Key words: Chagas disease; Leishmaniasis; Chemotherapy; Immunomodulation; Hypnophilin; Lentinus strigosus

Introduction

Programs to promote the development of pharmaceutical products for the treatment of so-called neglected diseases have been implemented around the world (1). Neglected diseases include diseases that disproportionately affect millions of poor populations in developing countries, such as tuberculosis, malaria, leishmaniasis, and trypanosomiasis. There is an urgent need for novel and improved drugs against these tropical diseases, specifically those caused by protozoa (2). Trypanosomatidae alone are responsible for an infected population of nearly 30 million, and more than 400 million are at risk depending on medical care and on new perspectives of chemotherapy (3).

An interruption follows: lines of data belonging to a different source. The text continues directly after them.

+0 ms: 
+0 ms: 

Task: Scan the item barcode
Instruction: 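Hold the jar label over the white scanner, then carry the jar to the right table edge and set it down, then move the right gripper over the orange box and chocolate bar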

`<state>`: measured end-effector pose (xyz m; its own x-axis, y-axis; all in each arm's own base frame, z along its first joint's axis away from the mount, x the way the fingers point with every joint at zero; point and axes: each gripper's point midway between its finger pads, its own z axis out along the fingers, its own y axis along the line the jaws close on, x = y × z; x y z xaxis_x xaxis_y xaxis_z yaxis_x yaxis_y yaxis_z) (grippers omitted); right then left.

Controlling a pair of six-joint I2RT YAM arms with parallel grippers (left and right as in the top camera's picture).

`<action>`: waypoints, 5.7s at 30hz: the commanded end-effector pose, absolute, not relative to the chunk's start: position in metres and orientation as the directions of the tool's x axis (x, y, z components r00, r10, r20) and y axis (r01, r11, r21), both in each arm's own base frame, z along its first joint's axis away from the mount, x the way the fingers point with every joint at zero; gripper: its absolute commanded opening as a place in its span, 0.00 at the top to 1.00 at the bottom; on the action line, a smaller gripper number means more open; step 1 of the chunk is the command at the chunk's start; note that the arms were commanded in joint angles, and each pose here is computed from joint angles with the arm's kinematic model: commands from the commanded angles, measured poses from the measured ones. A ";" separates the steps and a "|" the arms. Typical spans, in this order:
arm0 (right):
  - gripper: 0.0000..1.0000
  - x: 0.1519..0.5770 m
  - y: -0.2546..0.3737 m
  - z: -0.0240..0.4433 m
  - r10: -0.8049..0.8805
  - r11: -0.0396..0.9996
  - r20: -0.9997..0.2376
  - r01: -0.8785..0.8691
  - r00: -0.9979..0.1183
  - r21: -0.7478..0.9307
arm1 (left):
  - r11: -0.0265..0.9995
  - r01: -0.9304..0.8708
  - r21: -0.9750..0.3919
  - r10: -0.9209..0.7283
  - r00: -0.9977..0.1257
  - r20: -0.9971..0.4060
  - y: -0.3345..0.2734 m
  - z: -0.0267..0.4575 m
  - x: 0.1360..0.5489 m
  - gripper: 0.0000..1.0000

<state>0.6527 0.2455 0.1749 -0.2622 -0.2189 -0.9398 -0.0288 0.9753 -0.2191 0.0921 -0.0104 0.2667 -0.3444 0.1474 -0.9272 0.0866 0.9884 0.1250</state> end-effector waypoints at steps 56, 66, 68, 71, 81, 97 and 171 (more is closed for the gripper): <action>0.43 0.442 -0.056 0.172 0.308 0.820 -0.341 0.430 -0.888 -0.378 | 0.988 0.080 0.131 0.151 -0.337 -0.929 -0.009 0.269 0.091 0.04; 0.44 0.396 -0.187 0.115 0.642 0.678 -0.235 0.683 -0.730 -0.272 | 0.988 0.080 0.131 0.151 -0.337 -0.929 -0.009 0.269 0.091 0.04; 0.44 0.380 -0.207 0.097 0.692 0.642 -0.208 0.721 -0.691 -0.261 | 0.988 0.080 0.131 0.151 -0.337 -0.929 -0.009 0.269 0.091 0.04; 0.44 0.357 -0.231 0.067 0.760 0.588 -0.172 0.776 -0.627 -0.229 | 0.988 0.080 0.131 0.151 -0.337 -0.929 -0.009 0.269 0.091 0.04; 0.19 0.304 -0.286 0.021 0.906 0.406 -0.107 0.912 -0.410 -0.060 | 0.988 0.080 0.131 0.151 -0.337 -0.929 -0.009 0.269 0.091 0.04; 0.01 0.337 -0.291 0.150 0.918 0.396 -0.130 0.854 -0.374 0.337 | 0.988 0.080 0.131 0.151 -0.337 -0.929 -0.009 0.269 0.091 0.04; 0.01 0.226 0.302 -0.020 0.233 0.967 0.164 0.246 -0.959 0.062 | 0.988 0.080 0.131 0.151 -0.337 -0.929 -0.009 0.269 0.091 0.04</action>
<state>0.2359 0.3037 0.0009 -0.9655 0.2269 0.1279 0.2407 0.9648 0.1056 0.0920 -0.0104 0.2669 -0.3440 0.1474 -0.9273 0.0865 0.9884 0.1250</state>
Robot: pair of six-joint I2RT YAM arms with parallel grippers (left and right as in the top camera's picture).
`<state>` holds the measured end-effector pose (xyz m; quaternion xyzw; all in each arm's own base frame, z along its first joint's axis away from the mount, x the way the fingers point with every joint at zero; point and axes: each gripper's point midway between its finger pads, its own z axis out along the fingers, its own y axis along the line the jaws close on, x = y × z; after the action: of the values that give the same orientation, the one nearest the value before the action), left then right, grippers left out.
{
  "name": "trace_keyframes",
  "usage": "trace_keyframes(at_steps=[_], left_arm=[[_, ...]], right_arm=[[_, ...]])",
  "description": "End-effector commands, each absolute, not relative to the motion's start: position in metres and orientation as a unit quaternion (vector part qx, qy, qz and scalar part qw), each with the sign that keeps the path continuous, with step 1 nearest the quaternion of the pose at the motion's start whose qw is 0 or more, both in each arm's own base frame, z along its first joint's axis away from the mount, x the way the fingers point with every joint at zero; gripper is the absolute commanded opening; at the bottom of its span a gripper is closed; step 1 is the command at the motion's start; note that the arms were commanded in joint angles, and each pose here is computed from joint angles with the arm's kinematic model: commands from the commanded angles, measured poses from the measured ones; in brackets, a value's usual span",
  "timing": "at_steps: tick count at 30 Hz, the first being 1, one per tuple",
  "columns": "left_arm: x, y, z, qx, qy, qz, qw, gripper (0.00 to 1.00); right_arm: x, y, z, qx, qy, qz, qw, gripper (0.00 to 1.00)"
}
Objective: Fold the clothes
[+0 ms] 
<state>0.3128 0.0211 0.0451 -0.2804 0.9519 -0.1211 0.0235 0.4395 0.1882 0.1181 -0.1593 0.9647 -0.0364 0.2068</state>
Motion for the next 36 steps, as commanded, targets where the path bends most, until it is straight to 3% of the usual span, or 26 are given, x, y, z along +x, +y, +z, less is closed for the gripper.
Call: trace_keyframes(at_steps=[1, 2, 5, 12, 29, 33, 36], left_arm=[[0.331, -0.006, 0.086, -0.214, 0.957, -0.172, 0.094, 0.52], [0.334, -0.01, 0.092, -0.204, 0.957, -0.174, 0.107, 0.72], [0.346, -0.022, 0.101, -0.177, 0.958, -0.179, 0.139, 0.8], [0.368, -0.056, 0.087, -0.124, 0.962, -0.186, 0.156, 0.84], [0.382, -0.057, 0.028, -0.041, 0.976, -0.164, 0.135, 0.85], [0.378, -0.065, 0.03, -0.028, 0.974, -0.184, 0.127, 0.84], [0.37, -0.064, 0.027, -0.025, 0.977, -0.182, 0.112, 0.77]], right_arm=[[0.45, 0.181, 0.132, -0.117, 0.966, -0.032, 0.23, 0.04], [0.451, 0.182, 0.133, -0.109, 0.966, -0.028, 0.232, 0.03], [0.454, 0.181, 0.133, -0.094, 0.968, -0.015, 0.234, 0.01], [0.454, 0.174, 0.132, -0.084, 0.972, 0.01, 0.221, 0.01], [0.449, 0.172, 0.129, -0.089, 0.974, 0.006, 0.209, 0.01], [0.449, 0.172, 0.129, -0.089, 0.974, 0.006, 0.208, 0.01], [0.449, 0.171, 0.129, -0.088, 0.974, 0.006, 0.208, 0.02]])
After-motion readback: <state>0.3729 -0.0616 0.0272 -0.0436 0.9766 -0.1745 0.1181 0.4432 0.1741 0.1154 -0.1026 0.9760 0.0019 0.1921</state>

The drugs currently used for the treatment of Chagas disease are two nitroaromatic heterocyles, nifurtimox® [Nfx, Lampit Bayer, which is produced and used predominantly in Central America (4)] and benznidazole (Bnz, Rochagan®, Roche, Switzerland) that display little or no activity during chronic infection, despite their beneficial effects during acute disease (3,5,6). The drugs of choice for the treatment of leishmaniasis are sodium stibogluconate (Pentostam®, GlaxoSmithKline, UK), meglumine antimoniate (Glucantime®, Sanofi-Aventis, France), pentamidine (Astellas Healthcare Inc., USA) and liposomal amphotericin B® (Bristol-Myers Squibb, USA) but they sometimes fail to act (3). Furthermore, these drugs have several side effects that reduce their clinical use (4,7).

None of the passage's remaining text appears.